Contrairement aux autres gestionnaires de haut niveau, qui travaillent habituellement à la verticale dans l’organisation (un CFO, gère la pratique de finance), la personne dans le rôle de CIO travaille à l’horizontal. Elle s’assure que les initiatives et bonnes pratiques d’innovation traversent les silos de ses collègues. 

 

Ma lecture personnelle de cette situation, simplement en observant à quelle fréquence je recommande la création d’un tel rôle : le CIO sera la personne la plus en demande de la prochaine décennie.

 

Ce n’est qu’une question de temps avec que les organisations s’ajustent à cette tendance, de la PME à la grande entreprise, en passant par les OBNL et les organismes paragouvernementaux. C’est normal, la capacité d’innover, et la culture qui l’accompagne, sont vus comme les nouveaux avantages concurrentiels.

Une pénurie à prévoir

Un problème important se dessine à l’horizon : nous ne formerons jamais assez de gestionnaires pour ce type de poste, et pour les postes qui découlent des besoins grandissants du CIO. L’École de technologie supérieure offre une maîtrise en gestion de l’innovation à ses ingénieurs, et les universités Laval et d’Ottawa complètent l’enseignement de ces gestionnaires avec un MBA, mais ce ne sera pas suffisant. Imaginons quelques instants que ces programmes génèrent 100 nouveaux experts tous les ans, et qu’en parallèle, les quelque 15 000 organisations québécoises de 50 employés et plus cherchent ce type d’expertise au même moment. Et cela n’inclut pas les OBNL, les organisations paragouvernementales et l’écosystème de startup

Il y aura une pénurie de talents.

Je précise que la pénurie sera pour le talent et non pour le poste, car, face à la demande, bon nombre de gestionnaires seront tentés de s’autoproclamer experts en innovation. Ces personnes pourront certainement convaincre une équipe de direction que les trois lettres à la fin de leur nom justifient le poste, mais ce sera insuffisant, voire dangereux. Cela pourrait potentiellement porter préjudice aux initiatives d’innovation et limiterait les organisations dans leur croissance. 

Pour s’y préparer

D’emblée, si vous lisez ces lignes et êtes membre d’une équipe exécutive, ma première recommandation serait de ne pas trop tarder avant de pourvoir ce poste. Cela vous donnera un avantage concurrentiel tangible dans les années à venir.
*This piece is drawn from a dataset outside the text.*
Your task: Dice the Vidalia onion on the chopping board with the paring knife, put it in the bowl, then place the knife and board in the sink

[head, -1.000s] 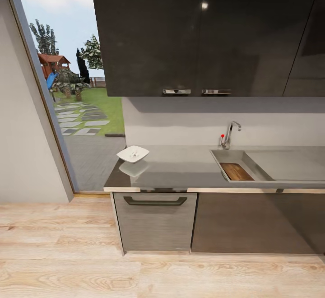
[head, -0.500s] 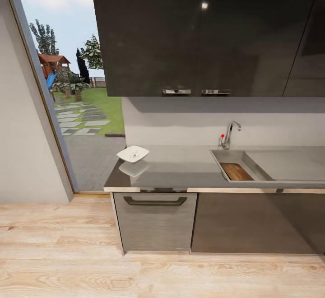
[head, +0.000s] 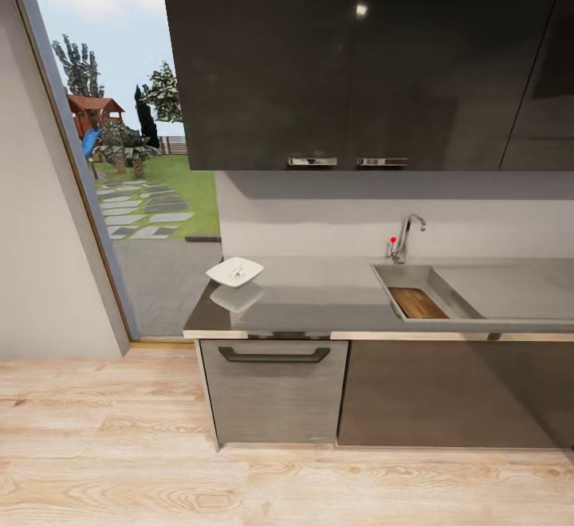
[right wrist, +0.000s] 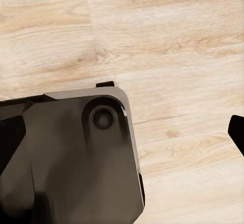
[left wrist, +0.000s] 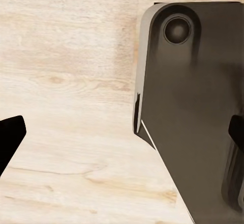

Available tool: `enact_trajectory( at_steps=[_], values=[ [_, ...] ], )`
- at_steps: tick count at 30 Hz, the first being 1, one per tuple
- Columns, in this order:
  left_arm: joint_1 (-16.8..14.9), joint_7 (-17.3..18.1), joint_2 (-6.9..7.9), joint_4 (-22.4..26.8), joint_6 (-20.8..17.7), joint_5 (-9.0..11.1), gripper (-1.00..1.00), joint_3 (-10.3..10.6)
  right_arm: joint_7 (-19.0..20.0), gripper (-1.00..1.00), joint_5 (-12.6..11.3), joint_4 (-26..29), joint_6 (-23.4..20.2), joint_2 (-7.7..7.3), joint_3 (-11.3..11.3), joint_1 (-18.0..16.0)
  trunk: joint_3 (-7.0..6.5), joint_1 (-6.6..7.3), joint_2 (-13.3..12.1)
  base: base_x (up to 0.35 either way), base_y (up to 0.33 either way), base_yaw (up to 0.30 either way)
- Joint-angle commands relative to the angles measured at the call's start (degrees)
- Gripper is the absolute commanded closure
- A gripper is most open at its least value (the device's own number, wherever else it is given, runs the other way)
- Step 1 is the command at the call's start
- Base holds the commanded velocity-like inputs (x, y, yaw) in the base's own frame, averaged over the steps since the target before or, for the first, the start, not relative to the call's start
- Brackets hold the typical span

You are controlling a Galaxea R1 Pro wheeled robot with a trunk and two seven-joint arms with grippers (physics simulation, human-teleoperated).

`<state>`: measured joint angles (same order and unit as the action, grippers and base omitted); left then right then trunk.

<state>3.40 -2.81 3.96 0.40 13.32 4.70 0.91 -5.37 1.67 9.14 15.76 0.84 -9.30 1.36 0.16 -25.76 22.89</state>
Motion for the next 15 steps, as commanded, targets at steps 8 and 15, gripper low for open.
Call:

Si cela est impossible, prenez l’enjeu de l’autre côté : préparez votre organisation à mieux gérer sa culture d’innovation sans cet expert en poussant vos collègues et cadres vers des formations adéquates. Les mots clés : gestion de l’innovation, Design Thinking, Créativité, idéation stratégique, gestion empathique… fort à parier qu’en avançant dans cette direction, tôt ou tard, le besoin pour ce poste se fera sentir naturellement.

Au niveau de la formation continue, presque toutes les écoles de gestion ont des formations et programmes. Certaines, comme l’université de Sherbrooke, peuvent même offrir des programmes sur mesure. 

Finalement, n’hésitez pas à aller voir à l’externe et à trouver des partenaires qui pourront vous aider à convaincre vos collègues, ou du moins, amorcer la mise en place de processus d’innovation à l’interne!